XBee DigiMeshの通信リトライ、その他

DigiMeshでRF通信エラー時にどうなるか、データシート良く読んでみました。ユニキャスト時に相手がACK返さないときは、自動的にリトライされます。アプリ側でリトライ処理する必要がないので楽ですね。

●ユニキャスト

アドレスを指定してRF送信する方法です。相手が正常に受信したら、ACKが返ってきます。ACKが規定時間に返ってこない場合は、送信を自動でリトライします。このリトライ回数はMRパラメータで指定できます。デフォルト値はリトライ1回、つまり、最大2回送信されます。(データシートP40などに記載あり)

●ブロードキャスト

ブロードキャストの時は、相手が複数ある可能性があるため、相手側からACKは返ってきません。その代わり、無条件で送信を複数回繰り返します。この回数を指定するのが、MTパラメータです。デフォルトではリピート3回、つまり4回送信されます。(データシートP40記載あり)
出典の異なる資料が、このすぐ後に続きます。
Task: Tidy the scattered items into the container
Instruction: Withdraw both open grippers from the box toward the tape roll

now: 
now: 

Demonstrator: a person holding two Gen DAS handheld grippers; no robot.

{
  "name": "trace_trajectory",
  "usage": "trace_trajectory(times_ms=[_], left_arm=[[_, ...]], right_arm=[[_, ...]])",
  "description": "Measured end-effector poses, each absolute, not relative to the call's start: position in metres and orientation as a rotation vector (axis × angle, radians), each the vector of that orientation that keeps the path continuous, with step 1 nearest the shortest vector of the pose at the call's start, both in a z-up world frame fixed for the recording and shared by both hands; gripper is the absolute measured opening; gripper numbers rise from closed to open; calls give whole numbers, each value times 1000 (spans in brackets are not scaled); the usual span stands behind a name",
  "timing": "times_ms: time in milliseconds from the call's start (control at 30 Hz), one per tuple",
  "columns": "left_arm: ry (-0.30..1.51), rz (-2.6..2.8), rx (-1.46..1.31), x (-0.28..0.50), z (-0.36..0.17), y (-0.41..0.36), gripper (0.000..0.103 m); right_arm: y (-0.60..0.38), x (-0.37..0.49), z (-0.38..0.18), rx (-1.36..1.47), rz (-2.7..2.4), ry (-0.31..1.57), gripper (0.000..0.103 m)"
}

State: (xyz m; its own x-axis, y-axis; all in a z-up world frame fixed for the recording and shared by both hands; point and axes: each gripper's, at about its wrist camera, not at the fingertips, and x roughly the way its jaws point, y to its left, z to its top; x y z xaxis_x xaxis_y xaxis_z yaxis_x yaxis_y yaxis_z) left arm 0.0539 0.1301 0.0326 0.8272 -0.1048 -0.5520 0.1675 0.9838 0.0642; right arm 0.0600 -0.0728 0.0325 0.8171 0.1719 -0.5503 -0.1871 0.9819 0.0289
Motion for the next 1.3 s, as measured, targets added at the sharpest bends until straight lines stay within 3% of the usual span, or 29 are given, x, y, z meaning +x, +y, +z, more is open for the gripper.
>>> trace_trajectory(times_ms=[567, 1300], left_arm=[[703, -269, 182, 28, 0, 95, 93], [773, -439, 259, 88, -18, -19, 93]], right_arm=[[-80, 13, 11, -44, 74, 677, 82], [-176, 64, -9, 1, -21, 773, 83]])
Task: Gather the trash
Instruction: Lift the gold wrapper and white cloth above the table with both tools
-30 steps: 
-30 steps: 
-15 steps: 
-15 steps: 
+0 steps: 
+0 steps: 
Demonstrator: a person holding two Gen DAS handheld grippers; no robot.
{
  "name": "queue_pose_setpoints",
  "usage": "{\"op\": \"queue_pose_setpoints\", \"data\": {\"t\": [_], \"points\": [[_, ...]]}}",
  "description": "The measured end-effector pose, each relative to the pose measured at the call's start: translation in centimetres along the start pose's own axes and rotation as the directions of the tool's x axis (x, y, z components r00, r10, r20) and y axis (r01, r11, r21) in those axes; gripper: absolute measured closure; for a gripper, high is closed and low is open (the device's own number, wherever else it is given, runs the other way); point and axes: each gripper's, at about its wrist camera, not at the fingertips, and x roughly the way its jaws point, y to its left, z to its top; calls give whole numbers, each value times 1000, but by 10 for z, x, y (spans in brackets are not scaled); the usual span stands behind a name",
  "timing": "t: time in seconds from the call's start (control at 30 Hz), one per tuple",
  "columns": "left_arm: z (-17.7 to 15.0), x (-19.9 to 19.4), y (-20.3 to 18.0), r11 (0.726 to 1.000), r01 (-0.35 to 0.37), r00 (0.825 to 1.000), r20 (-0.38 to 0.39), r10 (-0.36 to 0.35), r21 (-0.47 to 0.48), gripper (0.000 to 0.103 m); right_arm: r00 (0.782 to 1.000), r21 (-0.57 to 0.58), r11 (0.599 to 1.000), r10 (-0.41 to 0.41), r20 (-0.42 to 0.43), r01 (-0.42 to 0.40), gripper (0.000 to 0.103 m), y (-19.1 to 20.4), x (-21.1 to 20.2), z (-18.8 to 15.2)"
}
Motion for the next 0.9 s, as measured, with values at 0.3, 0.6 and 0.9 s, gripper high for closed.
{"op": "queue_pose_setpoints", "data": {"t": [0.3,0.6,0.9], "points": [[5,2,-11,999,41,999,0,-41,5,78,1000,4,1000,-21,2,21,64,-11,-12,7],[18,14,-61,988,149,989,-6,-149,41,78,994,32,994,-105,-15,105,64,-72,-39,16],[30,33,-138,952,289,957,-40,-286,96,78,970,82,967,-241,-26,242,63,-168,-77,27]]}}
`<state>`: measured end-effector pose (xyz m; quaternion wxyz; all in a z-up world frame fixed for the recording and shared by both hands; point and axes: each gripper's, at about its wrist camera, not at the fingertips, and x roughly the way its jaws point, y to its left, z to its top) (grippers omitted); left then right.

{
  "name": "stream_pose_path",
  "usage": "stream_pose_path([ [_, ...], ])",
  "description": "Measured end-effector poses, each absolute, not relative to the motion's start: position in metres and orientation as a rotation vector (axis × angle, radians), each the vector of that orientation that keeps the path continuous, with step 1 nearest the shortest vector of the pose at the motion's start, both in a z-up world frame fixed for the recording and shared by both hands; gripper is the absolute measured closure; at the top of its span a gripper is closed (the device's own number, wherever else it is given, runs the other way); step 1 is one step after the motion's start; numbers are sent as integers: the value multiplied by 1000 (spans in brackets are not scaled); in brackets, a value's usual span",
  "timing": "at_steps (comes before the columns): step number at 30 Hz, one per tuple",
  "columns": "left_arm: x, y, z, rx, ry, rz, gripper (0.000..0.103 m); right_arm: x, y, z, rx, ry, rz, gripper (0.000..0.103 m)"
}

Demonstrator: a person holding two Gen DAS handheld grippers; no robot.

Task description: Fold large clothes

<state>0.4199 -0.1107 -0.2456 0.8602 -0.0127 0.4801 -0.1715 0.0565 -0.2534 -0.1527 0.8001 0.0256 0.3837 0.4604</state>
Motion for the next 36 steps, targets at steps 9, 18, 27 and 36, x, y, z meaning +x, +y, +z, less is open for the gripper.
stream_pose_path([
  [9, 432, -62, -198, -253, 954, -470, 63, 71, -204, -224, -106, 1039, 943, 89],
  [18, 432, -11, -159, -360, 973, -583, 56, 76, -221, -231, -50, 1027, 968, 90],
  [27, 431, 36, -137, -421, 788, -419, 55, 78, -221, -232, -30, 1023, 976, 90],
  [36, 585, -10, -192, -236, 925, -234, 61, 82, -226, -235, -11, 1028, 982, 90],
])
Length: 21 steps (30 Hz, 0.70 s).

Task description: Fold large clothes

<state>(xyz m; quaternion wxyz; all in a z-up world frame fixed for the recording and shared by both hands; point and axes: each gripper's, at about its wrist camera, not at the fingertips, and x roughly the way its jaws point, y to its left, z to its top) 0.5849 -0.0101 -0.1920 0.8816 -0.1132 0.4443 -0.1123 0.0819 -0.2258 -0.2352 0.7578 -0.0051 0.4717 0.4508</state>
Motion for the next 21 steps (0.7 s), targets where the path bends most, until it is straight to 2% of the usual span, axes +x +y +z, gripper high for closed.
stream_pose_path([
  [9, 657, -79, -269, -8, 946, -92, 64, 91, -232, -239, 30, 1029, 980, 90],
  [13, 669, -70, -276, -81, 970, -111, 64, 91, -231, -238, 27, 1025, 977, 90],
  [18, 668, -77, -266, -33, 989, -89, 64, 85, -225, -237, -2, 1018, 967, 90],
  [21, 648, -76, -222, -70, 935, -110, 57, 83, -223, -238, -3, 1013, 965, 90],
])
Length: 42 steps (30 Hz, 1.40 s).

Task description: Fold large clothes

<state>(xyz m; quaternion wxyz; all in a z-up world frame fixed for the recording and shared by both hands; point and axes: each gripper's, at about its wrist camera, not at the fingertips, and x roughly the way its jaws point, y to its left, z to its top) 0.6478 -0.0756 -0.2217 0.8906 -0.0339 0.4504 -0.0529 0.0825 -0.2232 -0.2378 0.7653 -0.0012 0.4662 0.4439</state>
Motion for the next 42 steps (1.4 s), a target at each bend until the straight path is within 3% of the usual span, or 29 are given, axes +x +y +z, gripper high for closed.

※ここで言うACKというのは、ローカルのXBeeからシリアルで返ってくる、Transmit statusフレームのことではありません。ただ、送信後に返ってくる、ローカルのTransmit statusフレームのステータス値を見ると、送信が成功したか(RFのACKを受信して相手に正常に伝わったか)が確認できます。

送受信バッファのサイズが、今のところ記載が見つからないので不明なんですが、リトライしている間はバッファを占有しているため、マイコンと接続するUART信号はフロー制御しておいた方が安心ですね。

●16ビットアドレスは?

ZigBeeでは64ビットアドレス(MACアドレス=シリアル番号)のほかにコーディネータが自動でアサインする16ビットアドレスというものがありますが、DigiMeshにはないみたいです。MACアドレスの上位32ビットはすべてのXBeeで共通なので、下位32ビットで指定すればいいでしょう。ちなみにブロードキャストのときは、上位48ビットは0で、下位16ビットは0xFFFFです。

●リモートのXBeeのコンフィギュレーションを設定

Remote AT command requestで相手の設定値を書き換えます。デジタル出力を遠隔で書き換えるのと同じですね。このコマンドは相手側XBeeで実行するATコマンドを送ることができます。

●ネットワークに接続されているすべてのノードのアドレスを調べる

ネットワークディスカバリーの方法は、Remote AT command request でNDコマンドをブロードキャストで送信しますAT commandNDコマンドをローカルに送信します。それに応じて、各ノードからそれぞれRemoto command responseが返ってきます。その中に64ビットアドレスが含まれているので、それをアプリ側でリストに保存します。

簡易的にはアドレスを控えておいて、アプリ側で直接指定してもいいですが、つながっているかどうかの確認と、ノードの入れ替わりがある場合は、固定では対応できないケースがあります。